Apologies Jacinda Ardern. But this is going to be an unkind article. Sometimes we need to be shot square between the eyes to change our ways.
Me included. We can all shoot ourselves in the foot when it comes to finances.
Ever since Covid hit I've been pondering how to prepare for the worst. Emergency funds are really good starting point and if you don't have one, find ways to get one started - with three months' living expenses to tide you over should the unforeseen happen. And lockdown was right up there with unforeseen events.

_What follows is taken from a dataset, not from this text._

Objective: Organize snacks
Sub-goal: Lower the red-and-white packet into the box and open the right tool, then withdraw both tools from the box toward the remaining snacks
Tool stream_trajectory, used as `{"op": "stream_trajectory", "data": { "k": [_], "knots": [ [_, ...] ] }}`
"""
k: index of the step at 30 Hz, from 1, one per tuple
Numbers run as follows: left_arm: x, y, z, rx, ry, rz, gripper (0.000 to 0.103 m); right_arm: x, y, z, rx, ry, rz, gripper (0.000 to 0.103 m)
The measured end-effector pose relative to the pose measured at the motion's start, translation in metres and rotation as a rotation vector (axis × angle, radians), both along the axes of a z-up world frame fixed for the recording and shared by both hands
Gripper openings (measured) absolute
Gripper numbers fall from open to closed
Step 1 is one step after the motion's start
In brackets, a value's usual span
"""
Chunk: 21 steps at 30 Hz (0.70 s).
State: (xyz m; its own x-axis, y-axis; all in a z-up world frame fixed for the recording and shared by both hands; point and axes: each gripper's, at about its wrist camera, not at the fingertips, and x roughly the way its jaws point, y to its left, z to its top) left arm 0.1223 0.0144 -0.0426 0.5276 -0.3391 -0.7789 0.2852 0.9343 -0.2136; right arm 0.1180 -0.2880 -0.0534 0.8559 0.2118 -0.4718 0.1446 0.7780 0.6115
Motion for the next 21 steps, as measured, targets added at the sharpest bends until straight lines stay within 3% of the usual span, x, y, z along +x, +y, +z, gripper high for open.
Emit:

As the old Warren Buffet saying goes "only when the tide goes out do you discover who's been swimming naked". The tide went out when Covid hit us.
It's oft said that most Kiwis are three weeks from broke if they lose their jobs. One such person I spoke to during our first lockdown had been on an okay income. The day he lost his job there was suddenly no money. He was swimming naked.
It seemed odd for a family that had been living well in the years leading up to Covid. They ate out in cafés regularly, sent the children to multiple expensive afterschool classes, and took regular overseas holidays.
It turned out that in all the years of living well, the family hadn't paid off a $20,000 credit card debt. It would have been knocked on the head quickly with the cost of just the café visits alone.
On the surface, some people don't have luxuries to cut from their budget. There is always some discretionary spend that can be juggled to assign a few dollars to savings. A budget helps.
With an emergency fund, come the next financial crisis you can buy some breathing space for a few months without having to borrow.
What's more, if you have savings, you pay less than others who need to pay interest on their basic purchases. They're often paying 20 per cent or more than you for everything they buy, especially if the groceries and utilities are on credit.
Last week, I saw another take on this. It came in the form of an email from the insurer IAG to a driver whose excess was higher than the amount owed for an accident he caused. The debt was $1229, which the insurer said could be paid off interest-free over time.
But there was more. I raised my eyebrow in a good way as I read on. The insurer offered to reduce the debt to $1000 if it could be paid immediately as a lump sum. It just goes to show how having emergency savings pays off. The young driver saved $229 in one fell swoop by having some savings available.
Knowing you can ride out the bad times doesn't just benefit your finances. It is a great help psychologically. Worry is not good for your health and wellbeing.
Here's the unkind bit. If you're not moving forward maybe a dollop of honesty will help you change your ways. You don't want to be that person with the needless $20,000 debt next time a financial crisis hits.
A great way for me to make changes in life is for someone else to give me a hard time about my failings. When they're right, I take note and look for ways to change.
I've been waiting for a year to write my "unkind" article. We're possibly not quite ready for the shot between the eyes, but I love the approach of United States motivational author Larry Winget, who has written books with titles such as Shut Up, Stop Whining, & Get A Life, You're Broke Because You Want To Be, and The Idiot Factor: The 10 Ways We Sabotage Our Life, Money and Business.
Of course no one-size-fits all approach works for everyone. The "be kind" message of the past 15 months has wreaked a lot of good in the way New Zealanders view each other and interact.